__EXERCISE DESCRIPTION__. Could you restate the data word for word and drop the pictures?

__PROVIDED MATERIAL__.
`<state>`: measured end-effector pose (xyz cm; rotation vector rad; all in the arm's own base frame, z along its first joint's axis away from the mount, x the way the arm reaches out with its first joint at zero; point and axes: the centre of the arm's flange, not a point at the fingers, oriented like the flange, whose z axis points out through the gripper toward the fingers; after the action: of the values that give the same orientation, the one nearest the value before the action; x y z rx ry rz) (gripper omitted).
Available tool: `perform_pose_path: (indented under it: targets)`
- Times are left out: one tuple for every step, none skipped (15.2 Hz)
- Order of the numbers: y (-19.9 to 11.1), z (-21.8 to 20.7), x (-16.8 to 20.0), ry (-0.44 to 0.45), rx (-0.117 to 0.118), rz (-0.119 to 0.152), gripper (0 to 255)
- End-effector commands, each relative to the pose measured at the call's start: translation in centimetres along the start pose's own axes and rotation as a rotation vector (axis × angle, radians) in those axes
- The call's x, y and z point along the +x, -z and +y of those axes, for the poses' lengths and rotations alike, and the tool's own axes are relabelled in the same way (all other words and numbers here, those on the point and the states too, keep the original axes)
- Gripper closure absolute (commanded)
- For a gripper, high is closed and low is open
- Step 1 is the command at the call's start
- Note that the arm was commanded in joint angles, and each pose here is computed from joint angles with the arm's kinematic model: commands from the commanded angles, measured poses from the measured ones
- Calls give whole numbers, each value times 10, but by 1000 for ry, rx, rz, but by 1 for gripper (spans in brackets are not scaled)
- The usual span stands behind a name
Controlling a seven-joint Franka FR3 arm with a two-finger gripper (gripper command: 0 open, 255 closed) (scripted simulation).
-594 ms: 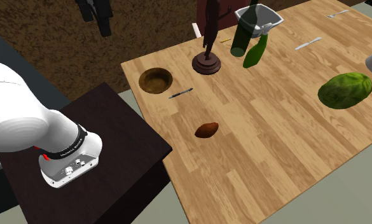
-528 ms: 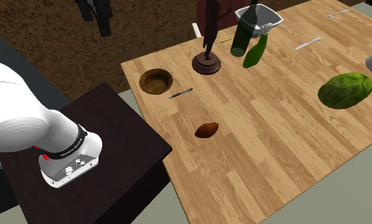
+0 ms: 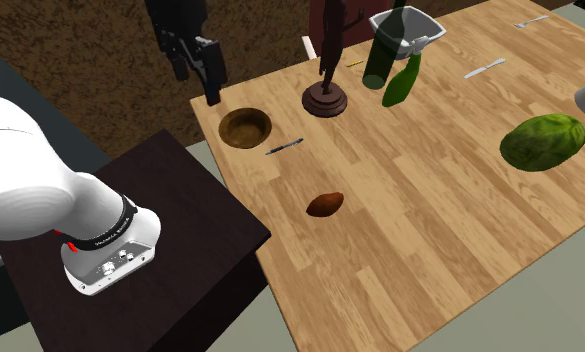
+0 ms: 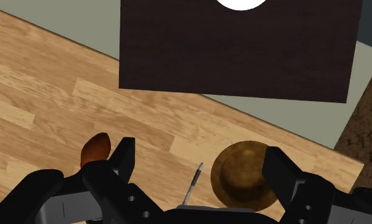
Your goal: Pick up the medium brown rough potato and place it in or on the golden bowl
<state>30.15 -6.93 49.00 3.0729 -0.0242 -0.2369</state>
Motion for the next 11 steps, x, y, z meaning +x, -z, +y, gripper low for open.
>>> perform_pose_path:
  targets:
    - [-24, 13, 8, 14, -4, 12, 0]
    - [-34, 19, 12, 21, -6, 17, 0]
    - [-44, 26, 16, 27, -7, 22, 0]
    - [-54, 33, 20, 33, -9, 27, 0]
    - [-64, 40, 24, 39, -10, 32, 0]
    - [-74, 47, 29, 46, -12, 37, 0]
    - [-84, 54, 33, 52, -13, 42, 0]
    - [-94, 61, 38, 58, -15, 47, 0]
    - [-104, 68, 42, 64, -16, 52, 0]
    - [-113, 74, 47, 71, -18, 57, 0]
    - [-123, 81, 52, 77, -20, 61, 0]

__REPLY TO THE TASK__.
`<state>`: measured end-effector pose (xyz cm; rotation vector rad; all in the arm's own base frame, z along its first joint's axis away from the mount, x the way the arm reaches out with its first joint at zero; point and axes: the centre of the arm's flange, not a point at the fingers, oriented like the flange, whose z axis points out through the gripper toward the fingers; after the action: of the values that give the same orientation, the one nearest the value before the action; x y z rx ry rz) (gripper omitted).
Available tool: `perform_pose_path: (indented under it: targets)`
- Times are left out: one tuple for every step, none skipped (15.2 Hz)
- Order of the numbers: y (-19.9 to 11.1), z (-21.8 to 20.7), x (-16.8 to 20.0), ry (-0.44 to 0.45), rx (-0.117 to 0.118), rz (-0.119 to 0.152), gripper (0 to 255)
- End-effector commands, each relative to the pose measured at the call's start: translation in centimetres along the start pose's own axes and rotation as a rotation vector (axis × angle, radians) in those axes
- The call's x, y and z point along the +x, -z and +y of those axes, for the poses' lengths and rotations alike, and the tool's own axes are relabelled in the same way (all other words and numbers here, those on the point and the states too, keep the original axes)
- Gripper closure absolute (commanded)
- For a gripper, high is closed and low is open
- Step 1 is the command at the call's start
- Note that the arm was commanded in joint angles, and each pose here is computed from joint angles with the arm's kinematic model: commands from the commanded angles, measured poses from the measured ones
- Calls give whole numbers, each value times 10, but by 1000 for ry, rx, rz, but by 1 for gripper (spans in brackets are not scaled)
- The usual span stands behind a name
Controlling a seven-joint Franka FR3 arm with a two-finger gripper (gripper command: 0 open, 255 closed) (scripted simulation).
-594 ms: 
-528 ms: 
+0 ms: 
+0 ms: 
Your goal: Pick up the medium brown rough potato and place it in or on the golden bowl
<state>30.15 -6.93 49.00 3.0729 -0.0242 -0.2369</state>
Motion for the next 11 steps, x, y, z meaning +x, -z, +y, gripper low for open.
>>> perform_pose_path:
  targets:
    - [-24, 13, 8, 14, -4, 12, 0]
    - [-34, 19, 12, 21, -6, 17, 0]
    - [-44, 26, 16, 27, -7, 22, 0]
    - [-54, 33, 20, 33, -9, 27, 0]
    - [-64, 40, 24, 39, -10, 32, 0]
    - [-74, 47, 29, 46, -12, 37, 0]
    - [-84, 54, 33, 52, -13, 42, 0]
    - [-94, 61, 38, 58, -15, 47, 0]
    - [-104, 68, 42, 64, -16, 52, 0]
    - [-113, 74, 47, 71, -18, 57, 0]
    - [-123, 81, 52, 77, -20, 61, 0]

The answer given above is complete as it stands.